:: Given information
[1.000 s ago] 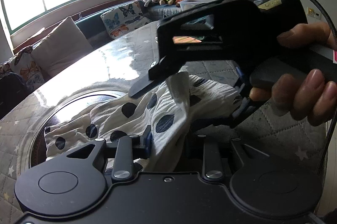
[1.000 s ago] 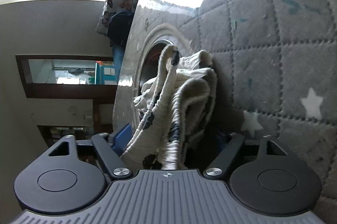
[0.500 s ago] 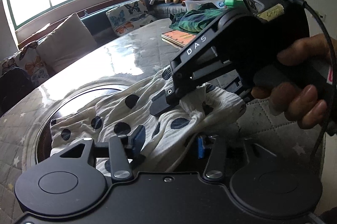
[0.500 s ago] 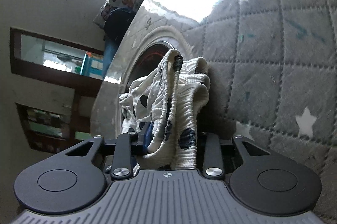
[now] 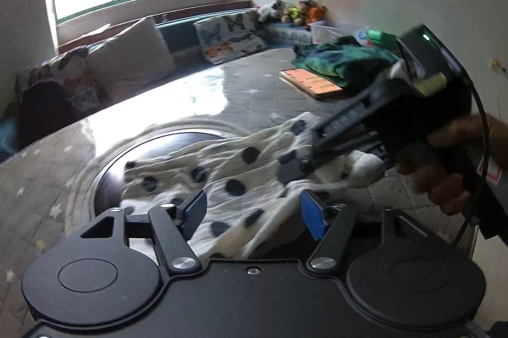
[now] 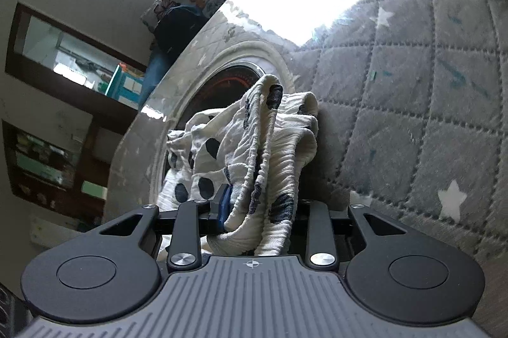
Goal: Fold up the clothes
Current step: 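Open the left gripper and lay the polka-dot cloth flat on the mat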
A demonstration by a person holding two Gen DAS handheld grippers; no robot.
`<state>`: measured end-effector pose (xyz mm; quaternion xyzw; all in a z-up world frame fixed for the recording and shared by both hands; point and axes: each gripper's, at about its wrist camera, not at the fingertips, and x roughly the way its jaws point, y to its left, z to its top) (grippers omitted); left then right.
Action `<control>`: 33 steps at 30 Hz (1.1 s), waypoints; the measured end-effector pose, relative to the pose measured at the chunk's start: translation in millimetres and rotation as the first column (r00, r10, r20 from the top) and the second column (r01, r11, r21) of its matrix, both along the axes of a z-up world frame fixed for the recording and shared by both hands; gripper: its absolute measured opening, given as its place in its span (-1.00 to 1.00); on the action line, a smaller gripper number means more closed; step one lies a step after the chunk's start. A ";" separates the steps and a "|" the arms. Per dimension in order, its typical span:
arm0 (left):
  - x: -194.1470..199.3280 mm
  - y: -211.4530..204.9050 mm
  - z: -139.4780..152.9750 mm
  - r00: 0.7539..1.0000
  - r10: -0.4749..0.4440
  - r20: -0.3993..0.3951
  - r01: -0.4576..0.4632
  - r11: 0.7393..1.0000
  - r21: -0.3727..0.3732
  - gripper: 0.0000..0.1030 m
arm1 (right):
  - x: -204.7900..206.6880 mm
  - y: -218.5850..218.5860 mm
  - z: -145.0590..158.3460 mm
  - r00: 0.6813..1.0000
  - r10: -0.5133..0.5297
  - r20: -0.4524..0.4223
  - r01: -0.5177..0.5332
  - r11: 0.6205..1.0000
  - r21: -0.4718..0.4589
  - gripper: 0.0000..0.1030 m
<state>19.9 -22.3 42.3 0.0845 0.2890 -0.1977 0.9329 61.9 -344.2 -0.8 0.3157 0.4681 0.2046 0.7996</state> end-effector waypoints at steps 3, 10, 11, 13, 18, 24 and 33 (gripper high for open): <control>-0.9 10.9 3.3 1.000 0.023 -0.007 -0.024 1.000 -0.020 0.46 | -3.5 1.7 1.0 1.000 0.007 0.015 -0.007 1.000 -0.021 -0.42; 8.5 50.2 1.9 0.984 0.172 -0.048 -0.175 0.983 -0.049 0.48 | -9.8 3.4 6.5 0.998 0.032 0.060 -0.027 0.996 -0.085 -0.42; 9.6 57.8 0.6 0.979 0.196 -0.057 -0.199 0.978 -0.055 0.48 | -10.7 3.5 7.2 0.997 0.035 0.066 -0.029 0.995 -0.093 -0.42; 13.2 76.1 -4.3 0.965 0.250 -0.083 -0.255 0.964 -0.069 0.48 | -14.2 3.9 8.6 0.996 0.046 0.080 -0.038 0.993 -0.108 -0.42; 18.0 99.2 -15.8 0.947 0.300 -0.118 -0.309 0.949 -0.063 0.48 | -19.3 3.5 11.4 0.992 0.074 0.105 -0.057 0.987 -0.148 -0.42; 25.5 106.2 -25.9 0.945 0.278 -0.173 -0.298 0.948 -0.108 0.48 | -23.6 1.2 12.5 0.990 0.084 0.110 -0.065 0.984 -0.167 -0.42; 38.7 103.1 -37.2 0.923 0.264 -0.281 -0.318 0.933 -0.170 0.19 | -25.3 2.6 12.8 0.989 0.094 0.115 -0.072 0.981 -0.182 -0.42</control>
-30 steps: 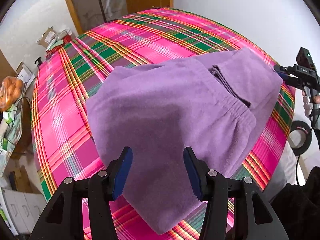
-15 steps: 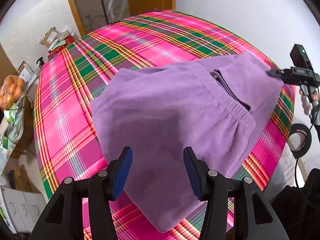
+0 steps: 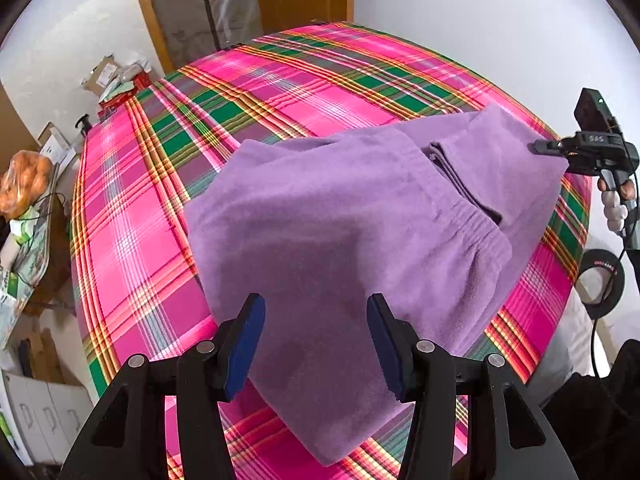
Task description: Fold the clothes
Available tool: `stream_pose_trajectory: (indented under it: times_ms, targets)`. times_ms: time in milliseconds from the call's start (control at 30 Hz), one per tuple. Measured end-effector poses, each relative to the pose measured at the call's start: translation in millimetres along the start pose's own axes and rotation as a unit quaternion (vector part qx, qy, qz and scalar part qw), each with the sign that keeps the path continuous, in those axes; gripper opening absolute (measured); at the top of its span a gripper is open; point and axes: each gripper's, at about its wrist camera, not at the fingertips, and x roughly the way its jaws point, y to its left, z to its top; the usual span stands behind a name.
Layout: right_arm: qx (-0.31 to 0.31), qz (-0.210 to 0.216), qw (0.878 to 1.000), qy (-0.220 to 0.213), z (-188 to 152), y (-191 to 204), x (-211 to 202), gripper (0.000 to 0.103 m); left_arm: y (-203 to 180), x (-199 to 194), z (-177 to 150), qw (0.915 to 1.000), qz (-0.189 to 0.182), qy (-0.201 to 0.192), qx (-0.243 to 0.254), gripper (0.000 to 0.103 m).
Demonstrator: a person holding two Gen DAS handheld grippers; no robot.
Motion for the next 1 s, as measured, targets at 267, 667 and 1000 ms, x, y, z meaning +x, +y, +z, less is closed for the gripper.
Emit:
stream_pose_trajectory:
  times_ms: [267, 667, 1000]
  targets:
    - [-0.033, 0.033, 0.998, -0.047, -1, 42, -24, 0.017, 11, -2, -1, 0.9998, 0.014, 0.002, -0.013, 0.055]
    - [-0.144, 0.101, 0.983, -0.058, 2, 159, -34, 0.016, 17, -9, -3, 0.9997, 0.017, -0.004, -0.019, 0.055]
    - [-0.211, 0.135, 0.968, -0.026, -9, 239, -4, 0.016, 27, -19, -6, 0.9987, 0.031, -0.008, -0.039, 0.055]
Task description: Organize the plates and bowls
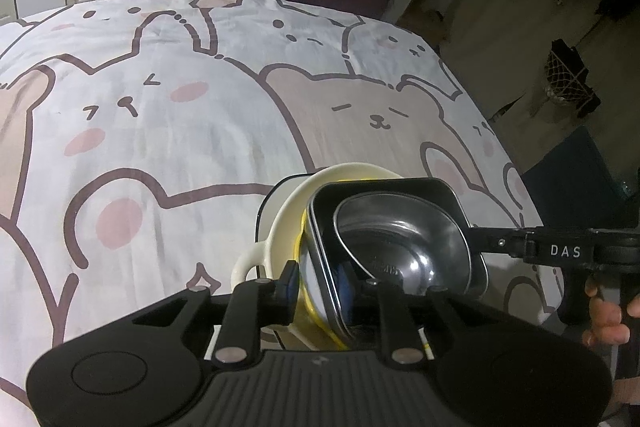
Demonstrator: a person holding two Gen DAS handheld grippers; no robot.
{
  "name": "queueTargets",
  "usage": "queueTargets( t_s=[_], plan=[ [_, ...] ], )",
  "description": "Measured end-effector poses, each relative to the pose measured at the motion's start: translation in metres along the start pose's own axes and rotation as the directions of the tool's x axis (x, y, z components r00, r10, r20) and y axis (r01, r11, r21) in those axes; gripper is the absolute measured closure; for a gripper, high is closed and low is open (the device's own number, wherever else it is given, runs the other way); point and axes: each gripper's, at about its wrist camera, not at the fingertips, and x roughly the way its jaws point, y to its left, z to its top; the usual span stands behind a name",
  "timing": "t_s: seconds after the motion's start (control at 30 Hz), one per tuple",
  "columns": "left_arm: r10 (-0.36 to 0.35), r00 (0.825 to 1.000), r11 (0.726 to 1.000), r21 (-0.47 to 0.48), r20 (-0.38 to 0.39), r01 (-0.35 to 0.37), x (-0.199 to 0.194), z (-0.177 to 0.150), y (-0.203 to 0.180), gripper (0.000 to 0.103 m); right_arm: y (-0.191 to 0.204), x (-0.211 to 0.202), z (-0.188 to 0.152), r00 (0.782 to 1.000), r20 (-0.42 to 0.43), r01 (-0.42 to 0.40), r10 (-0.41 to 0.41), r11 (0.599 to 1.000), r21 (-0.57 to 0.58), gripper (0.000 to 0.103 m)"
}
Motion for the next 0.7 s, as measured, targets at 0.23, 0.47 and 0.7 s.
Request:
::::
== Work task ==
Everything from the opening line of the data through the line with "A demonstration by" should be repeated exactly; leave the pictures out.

== Exercise output ==
[1.000 s ago] 
[1.000 s ago] 
[0.500 s ago] 
[0.500 s ago] 
[now] 
[now] 
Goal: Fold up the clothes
Current step: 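Open the left gripper and lay the polka-dot cloth flat on the mat
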A demonstration by a person holding two Gen DAS handheld grippers; no robot.

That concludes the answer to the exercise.